§ The problem:
From the entries below, copy out all lines holding "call".

§ The data:
- Opening Delimiter -
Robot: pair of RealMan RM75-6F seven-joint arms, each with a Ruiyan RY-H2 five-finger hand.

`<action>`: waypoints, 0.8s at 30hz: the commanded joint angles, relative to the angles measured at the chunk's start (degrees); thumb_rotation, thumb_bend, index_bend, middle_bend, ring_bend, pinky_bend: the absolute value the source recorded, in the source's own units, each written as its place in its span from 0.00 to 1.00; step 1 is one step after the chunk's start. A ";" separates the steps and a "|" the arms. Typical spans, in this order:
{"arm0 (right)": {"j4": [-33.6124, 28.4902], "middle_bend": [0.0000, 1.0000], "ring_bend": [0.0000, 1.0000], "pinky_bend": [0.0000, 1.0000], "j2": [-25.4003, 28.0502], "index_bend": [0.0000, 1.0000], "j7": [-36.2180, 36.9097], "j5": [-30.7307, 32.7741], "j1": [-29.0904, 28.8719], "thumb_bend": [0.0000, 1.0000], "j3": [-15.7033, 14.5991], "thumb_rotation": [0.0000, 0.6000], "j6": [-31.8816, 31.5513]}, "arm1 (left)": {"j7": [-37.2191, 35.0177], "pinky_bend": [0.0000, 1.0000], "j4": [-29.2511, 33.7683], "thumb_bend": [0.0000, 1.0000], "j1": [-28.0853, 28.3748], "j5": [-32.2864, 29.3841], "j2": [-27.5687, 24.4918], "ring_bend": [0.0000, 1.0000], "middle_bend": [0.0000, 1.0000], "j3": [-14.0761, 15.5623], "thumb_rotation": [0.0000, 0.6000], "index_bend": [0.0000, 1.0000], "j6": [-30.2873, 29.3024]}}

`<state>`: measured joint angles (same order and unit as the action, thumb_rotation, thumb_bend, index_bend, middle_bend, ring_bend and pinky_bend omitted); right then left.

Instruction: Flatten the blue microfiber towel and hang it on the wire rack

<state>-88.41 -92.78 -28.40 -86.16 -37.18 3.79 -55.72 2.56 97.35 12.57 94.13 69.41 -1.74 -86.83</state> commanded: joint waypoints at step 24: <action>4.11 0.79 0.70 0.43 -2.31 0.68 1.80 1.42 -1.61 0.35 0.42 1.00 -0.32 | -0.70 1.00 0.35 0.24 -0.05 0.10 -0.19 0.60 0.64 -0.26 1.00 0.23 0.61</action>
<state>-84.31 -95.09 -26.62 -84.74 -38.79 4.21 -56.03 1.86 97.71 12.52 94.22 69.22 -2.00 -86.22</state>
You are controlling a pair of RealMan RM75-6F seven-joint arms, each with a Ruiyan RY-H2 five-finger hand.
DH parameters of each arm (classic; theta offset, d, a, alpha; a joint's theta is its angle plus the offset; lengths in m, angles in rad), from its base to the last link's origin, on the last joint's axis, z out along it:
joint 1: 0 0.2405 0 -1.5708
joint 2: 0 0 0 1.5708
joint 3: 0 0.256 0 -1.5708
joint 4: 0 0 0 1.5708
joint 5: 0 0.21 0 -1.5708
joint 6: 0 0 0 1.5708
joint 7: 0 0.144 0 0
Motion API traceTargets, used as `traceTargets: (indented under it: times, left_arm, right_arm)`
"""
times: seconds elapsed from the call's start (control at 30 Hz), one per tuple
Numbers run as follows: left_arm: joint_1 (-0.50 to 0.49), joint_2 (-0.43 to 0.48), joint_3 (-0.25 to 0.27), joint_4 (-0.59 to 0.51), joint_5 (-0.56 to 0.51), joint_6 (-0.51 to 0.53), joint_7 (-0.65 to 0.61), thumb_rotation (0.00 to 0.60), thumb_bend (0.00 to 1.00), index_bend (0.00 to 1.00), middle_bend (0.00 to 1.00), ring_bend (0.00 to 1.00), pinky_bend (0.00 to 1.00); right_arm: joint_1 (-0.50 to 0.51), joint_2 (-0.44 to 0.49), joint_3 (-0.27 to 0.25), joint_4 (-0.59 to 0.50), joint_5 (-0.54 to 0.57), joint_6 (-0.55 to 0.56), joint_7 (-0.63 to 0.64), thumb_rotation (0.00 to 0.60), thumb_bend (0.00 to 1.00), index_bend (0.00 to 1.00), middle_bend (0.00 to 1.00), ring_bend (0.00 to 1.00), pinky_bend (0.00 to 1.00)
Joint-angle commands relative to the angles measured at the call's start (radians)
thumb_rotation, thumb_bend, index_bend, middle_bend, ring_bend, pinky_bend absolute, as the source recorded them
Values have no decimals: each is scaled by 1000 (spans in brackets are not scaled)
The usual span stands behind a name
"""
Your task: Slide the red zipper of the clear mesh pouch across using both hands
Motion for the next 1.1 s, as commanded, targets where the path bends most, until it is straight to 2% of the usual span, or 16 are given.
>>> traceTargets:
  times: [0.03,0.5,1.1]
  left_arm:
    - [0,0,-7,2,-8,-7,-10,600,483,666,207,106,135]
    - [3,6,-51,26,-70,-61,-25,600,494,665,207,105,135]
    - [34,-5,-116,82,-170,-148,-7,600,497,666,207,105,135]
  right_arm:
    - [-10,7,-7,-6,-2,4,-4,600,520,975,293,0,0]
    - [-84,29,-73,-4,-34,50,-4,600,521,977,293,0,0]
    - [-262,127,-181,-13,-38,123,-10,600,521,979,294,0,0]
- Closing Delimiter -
§ Response:
times: seconds elapsed from the call's start (control at 30 Hz), one per tuple
Joint-angle commands relative to the angles measured at the call's start (radians)

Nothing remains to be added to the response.